Un seuil technique majeur percé dans un secteur sous pression
Le titre Aperam est passé sous son support situé à 33,52 euros, s'échangeant à 33,28 euros en début de séance. Ce franchissement à la baisse constitue un signal de fragilité notable. Le RSI, indicateur mesurant la dynamique d'un titre sur une échelle de 0 à 100, est tombé à 28, soit sous le seuil de 30 habituellement considéré comme une zone de survente. Ce niveau traduit une pression vendeuse prolongée, le cours s'éloignant sensiblement de ses moyennes mobiles à 20 et 50 jours, respectivement à 39,01 et 38,21 euros.

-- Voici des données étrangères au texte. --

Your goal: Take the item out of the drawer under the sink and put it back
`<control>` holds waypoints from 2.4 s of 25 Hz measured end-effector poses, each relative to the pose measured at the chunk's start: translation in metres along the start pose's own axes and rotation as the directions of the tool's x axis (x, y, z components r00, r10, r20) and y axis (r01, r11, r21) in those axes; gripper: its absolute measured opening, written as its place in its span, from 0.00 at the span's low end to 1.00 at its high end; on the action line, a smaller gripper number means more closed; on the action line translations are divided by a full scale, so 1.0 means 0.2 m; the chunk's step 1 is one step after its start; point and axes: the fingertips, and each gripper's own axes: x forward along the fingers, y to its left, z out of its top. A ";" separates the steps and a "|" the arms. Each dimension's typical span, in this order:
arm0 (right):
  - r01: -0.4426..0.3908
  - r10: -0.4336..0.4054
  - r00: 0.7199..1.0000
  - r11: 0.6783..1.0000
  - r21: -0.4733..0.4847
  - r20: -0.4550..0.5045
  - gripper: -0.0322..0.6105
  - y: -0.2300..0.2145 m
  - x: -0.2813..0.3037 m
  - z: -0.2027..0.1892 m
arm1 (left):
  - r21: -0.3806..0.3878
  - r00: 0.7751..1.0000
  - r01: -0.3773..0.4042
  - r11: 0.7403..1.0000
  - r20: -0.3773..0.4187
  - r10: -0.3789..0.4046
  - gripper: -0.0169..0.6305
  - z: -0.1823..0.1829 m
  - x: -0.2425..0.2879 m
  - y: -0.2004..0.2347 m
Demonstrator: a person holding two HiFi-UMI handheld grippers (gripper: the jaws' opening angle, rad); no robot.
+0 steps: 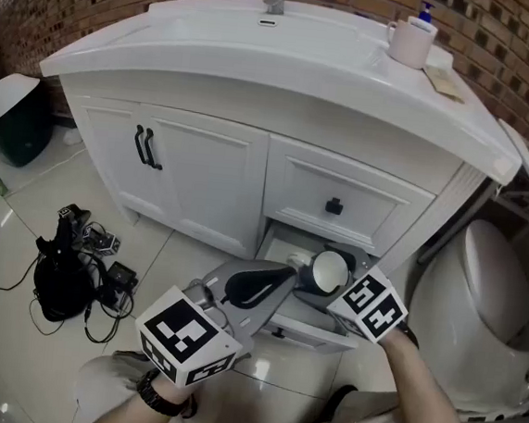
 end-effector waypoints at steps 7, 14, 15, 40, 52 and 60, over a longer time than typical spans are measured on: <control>0.130 -0.129 0.966 0.991 0.013 0.224 0.72 0.07 -0.42 0.26 | 0.032 0.998 0.004 0.999 -0.055 -0.002 0.06 -0.04 -0.02 0.00; 0.149 -0.145 0.956 0.989 0.002 0.254 0.72 0.09 -0.49 0.25 | 0.035 0.998 0.015 0.999 -0.067 -0.013 0.06 -0.06 0.01 -0.02; 0.141 -0.135 0.956 0.990 -0.003 0.260 0.72 0.10 -0.48 0.25 | 0.035 0.998 0.016 0.999 -0.069 -0.014 0.06 -0.06 0.01 -0.02; 0.105 -0.106 0.993 0.994 0.017 0.044 0.72 0.00 -0.25 0.00 | 0.032 0.994 -0.055 0.998 -0.097 0.058 0.06 -0.06 -0.01 0.04; -0.061 0.103 0.953 0.986 0.153 -0.285 0.73 0.04 0.48 -0.46 | -0.052 0.994 -0.072 0.996 -0.090 0.067 0.05 -0.04 0.04 0.08; -0.031 0.067 0.959 0.991 0.133 -0.275 0.73 -0.01 0.41 -0.42 | -0.075 0.992 -0.062 0.995 -0.112 0.054 0.06 -0.06 0.00 0.08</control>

La baisse n'est pas isolée dans l'univers des matériaux de base. Eramet recule de 3,02 % et Imerys cède 2,47 % ce même matin, confirmant un mouvement de repli élargi au sein du compartiment. Le SBF 120, indice au sein duquel évolue le titre luxembourgeois, abandonne 1,65 % en séance.

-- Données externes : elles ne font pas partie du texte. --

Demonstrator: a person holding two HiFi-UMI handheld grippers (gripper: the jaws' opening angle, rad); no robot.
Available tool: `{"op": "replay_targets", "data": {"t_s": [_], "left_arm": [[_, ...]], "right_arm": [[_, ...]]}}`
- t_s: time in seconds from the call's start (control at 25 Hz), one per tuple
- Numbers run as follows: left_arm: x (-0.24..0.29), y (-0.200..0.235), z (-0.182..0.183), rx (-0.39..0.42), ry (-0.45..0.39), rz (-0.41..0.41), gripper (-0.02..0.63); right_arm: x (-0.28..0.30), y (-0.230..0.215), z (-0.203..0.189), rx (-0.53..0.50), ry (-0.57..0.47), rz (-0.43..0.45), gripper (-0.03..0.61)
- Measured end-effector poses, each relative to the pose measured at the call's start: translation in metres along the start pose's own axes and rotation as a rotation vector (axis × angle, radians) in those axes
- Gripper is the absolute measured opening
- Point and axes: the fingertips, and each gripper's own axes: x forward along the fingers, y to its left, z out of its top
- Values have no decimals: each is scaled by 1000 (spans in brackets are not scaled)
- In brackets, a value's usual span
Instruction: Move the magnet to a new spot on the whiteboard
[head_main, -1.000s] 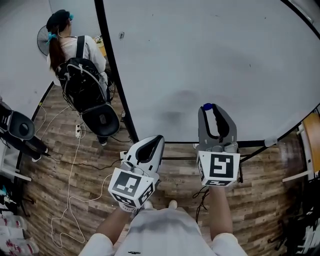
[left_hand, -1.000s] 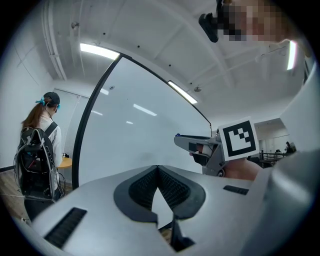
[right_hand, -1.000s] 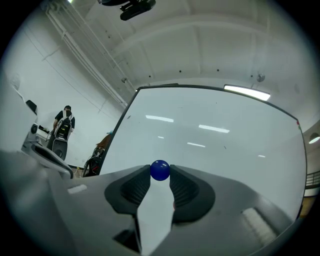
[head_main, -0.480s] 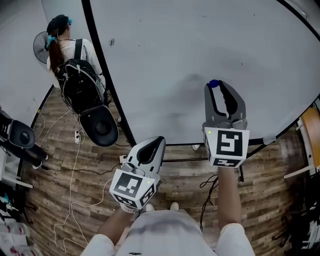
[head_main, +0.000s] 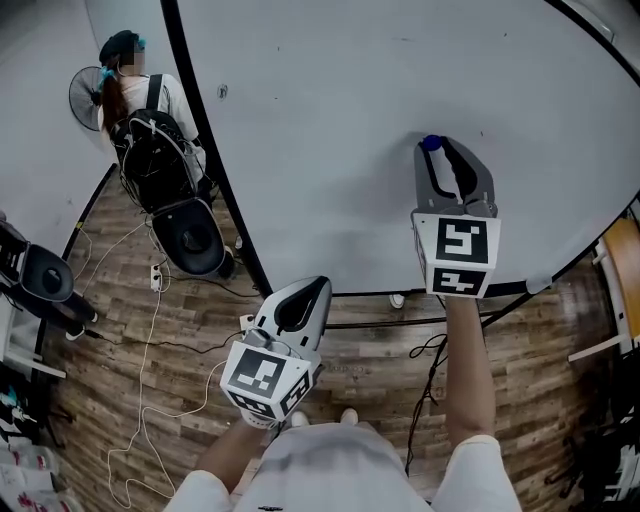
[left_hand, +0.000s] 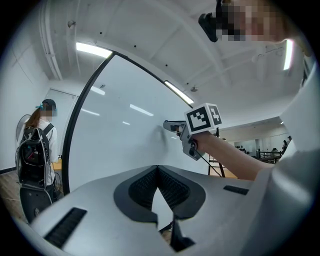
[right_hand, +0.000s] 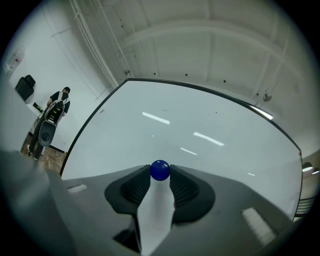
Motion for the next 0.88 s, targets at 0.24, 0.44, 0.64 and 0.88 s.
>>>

Une trajectoire de moyen terme contrastée malgré un ancrage au-dessus de la MM200
Si la dynamique de court terme pèse lourdement sur le cours, la perspective à plus long terme offre un éclairage différent. Le titre se maintient au-dessus de sa moyenne mobile à 200 jours, établie à 31,60 euros, un repère suivi de près pour évaluer la tendance de fond. La performance sur un an reste légèrement positive, à +0,85 %, ce qui nuance le décrochage récent. En revanche, sur trois mois, la contraction atteint 4,37 %, signe d'un effritement progressif depuis le début de l'année.

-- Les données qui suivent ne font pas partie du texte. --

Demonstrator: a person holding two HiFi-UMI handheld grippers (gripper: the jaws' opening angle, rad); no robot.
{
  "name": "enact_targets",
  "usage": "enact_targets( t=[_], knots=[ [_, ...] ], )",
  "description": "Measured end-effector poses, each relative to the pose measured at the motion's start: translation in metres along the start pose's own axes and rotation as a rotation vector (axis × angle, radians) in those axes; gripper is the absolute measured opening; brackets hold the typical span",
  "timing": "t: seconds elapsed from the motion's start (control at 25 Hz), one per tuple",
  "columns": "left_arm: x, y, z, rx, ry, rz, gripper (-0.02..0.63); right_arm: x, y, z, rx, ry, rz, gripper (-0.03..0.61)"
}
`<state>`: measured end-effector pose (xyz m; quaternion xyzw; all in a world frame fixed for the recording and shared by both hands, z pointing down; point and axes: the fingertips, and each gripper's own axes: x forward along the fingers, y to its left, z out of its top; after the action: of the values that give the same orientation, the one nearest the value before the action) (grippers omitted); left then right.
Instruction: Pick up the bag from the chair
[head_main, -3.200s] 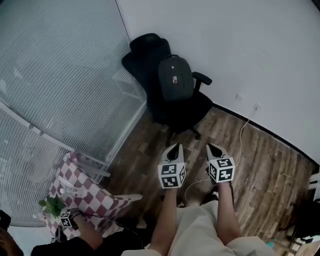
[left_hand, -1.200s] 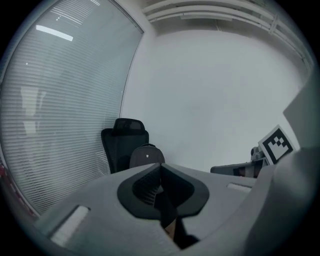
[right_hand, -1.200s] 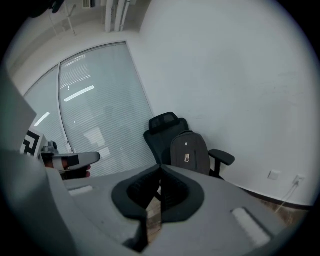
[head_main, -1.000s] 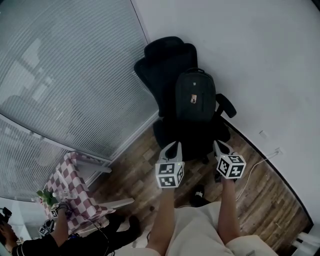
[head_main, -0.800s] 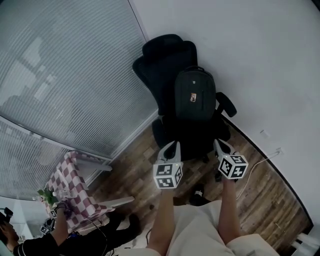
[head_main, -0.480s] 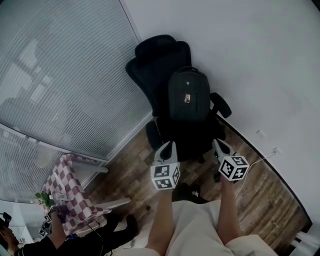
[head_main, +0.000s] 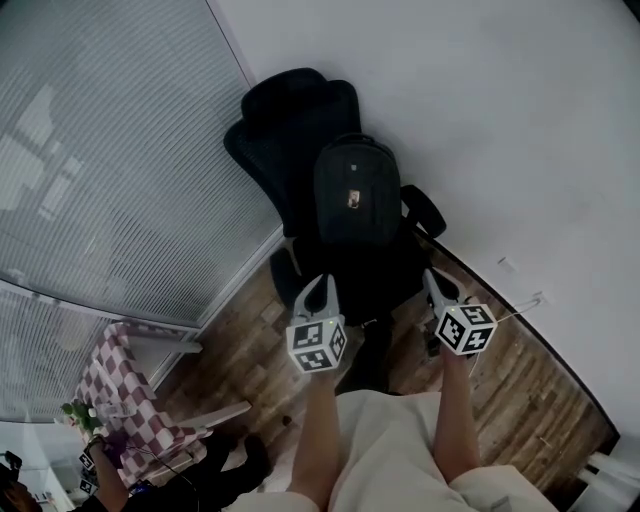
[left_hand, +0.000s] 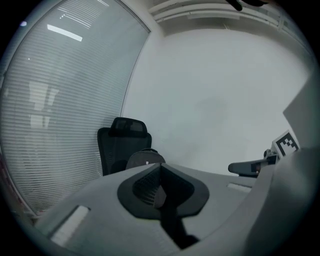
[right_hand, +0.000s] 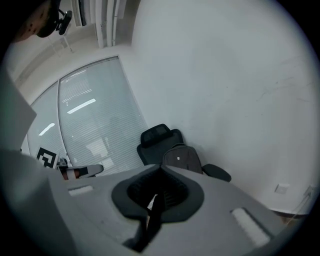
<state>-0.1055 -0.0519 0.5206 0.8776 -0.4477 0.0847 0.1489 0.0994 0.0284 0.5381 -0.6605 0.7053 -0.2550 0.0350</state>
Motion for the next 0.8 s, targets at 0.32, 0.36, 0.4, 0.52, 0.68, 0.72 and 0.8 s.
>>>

Le prochain niveau technique à surveiller se situe autour de la bande inférieure de Bollinger, à 31,00 euros, qui pourrait constituer un point d'appui en cas de poursuite du mouvement baissier. À la hausse, la résistance la plus pertinente se trouve à 44,64 euros, soit un écart supérieur à 34 % par rapport au cours actuel, illustrant l'ampleur du chemin à parcourir pour retrouver les niveaux de valorisation les plus élevés enregistrés ces derniers mois.